** The first day of the course will be held on 7th September, Tuesday, 10:30 am, in Room CRT-7.58 **
This course will take students to the professional London theatres of the 18th century. The Eighteenth Century London theatres were dynamic and volatile spaces, especially interested in foreign locales, from the Inca Empire in Peru, to a Muslim-occupied Jerusalem, to Beijing under Manchurian rule. We will examine how popular drama from one of the largest cities in Europe recreated a global world for English consumption. We will focus our attention on the themes of Cosmopolitanism and Enlightenment, and look at how popular theatre in London circulated and interrogated arguments for cultural toleration, diversity, and universalism. Through close, dramaturgical readings of popular dramatic texts that feature cross cultural contact, we will study the ways in which popular entertainment used the exotic and the foreign to encourage its audiences to think differently and experimentally about issues to do with sexuality, religion, and politics. Deploying a History of Emotions approach to our analysis of the 18th century theatre, this course will encourage students to think about how theatre attempts to solicit and manipulate collective emotions, and the role these emotions play in public life.

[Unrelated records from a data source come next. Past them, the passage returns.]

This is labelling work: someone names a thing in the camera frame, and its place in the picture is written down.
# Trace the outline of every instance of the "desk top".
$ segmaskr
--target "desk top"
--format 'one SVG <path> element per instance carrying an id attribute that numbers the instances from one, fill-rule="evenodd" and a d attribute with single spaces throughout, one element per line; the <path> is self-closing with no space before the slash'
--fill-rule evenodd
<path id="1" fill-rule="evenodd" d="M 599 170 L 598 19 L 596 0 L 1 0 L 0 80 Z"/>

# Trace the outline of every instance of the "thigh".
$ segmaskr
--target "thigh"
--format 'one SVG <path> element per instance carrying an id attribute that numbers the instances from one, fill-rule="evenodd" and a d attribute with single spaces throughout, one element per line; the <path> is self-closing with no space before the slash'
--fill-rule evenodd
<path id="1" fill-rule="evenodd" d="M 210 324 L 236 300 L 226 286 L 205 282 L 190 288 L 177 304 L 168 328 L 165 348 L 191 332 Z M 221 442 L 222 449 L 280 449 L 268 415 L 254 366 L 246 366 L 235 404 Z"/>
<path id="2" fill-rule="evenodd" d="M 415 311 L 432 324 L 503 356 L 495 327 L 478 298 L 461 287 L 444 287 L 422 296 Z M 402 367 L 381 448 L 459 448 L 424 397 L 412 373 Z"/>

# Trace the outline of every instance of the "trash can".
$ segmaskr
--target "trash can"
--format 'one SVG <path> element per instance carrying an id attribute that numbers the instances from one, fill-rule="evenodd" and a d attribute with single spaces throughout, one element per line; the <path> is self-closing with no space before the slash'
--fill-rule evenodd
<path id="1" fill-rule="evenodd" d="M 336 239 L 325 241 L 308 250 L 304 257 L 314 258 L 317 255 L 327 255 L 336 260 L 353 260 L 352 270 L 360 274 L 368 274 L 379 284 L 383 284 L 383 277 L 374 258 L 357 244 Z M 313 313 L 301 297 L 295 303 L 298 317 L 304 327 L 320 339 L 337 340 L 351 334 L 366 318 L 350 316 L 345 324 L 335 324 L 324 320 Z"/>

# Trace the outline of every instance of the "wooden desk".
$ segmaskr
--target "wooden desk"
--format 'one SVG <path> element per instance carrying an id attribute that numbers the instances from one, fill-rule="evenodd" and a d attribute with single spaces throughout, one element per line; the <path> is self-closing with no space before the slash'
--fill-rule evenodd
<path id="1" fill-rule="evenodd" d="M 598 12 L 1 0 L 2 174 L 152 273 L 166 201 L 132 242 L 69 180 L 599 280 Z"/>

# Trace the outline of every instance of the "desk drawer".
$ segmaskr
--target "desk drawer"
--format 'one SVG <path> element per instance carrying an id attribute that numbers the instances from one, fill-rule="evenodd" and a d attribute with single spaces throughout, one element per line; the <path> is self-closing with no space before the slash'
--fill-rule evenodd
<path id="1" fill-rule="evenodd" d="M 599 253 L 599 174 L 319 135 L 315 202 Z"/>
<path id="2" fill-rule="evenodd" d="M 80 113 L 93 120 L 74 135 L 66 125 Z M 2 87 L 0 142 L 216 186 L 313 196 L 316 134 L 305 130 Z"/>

The British Eighteenth Century
History of Emotions
The main objective of the course is to train students in the analysis of dramatic texts with a keen attention to the historical and cultural contexts that underpin their composition and circulation. The course will also introduce students to the Eighteenth Century contexts of Enlightenment and Cosmopolitanism, and the ways in which ideas pertaining to these movements were conveyed through forms of popular media entertainment. Foregrounding the intersection of text, performance, and affect, this course will attend to how the theatre attempted to shape public opinion and dispositions about the foreign, the exotic, and the imperial through emotionally engaging scenes of faraway lands. At the end of this course, students will have read carefully and critically a number of important works in the 18th century dramatic repertoire, and have developed a carefully contextualised understanding of how these works informed public understandings of the relationship between an emerging British empire and an unsettling and enabling global world outside its borders.
Weekly 2 hour Seminars
Research Journal (15%)
Attendance and Participation (10%)
Short Paper (20%)
Research Paper (40%)
A range of 18th century plays and critical material will be available. There is no need to purchase additional texts.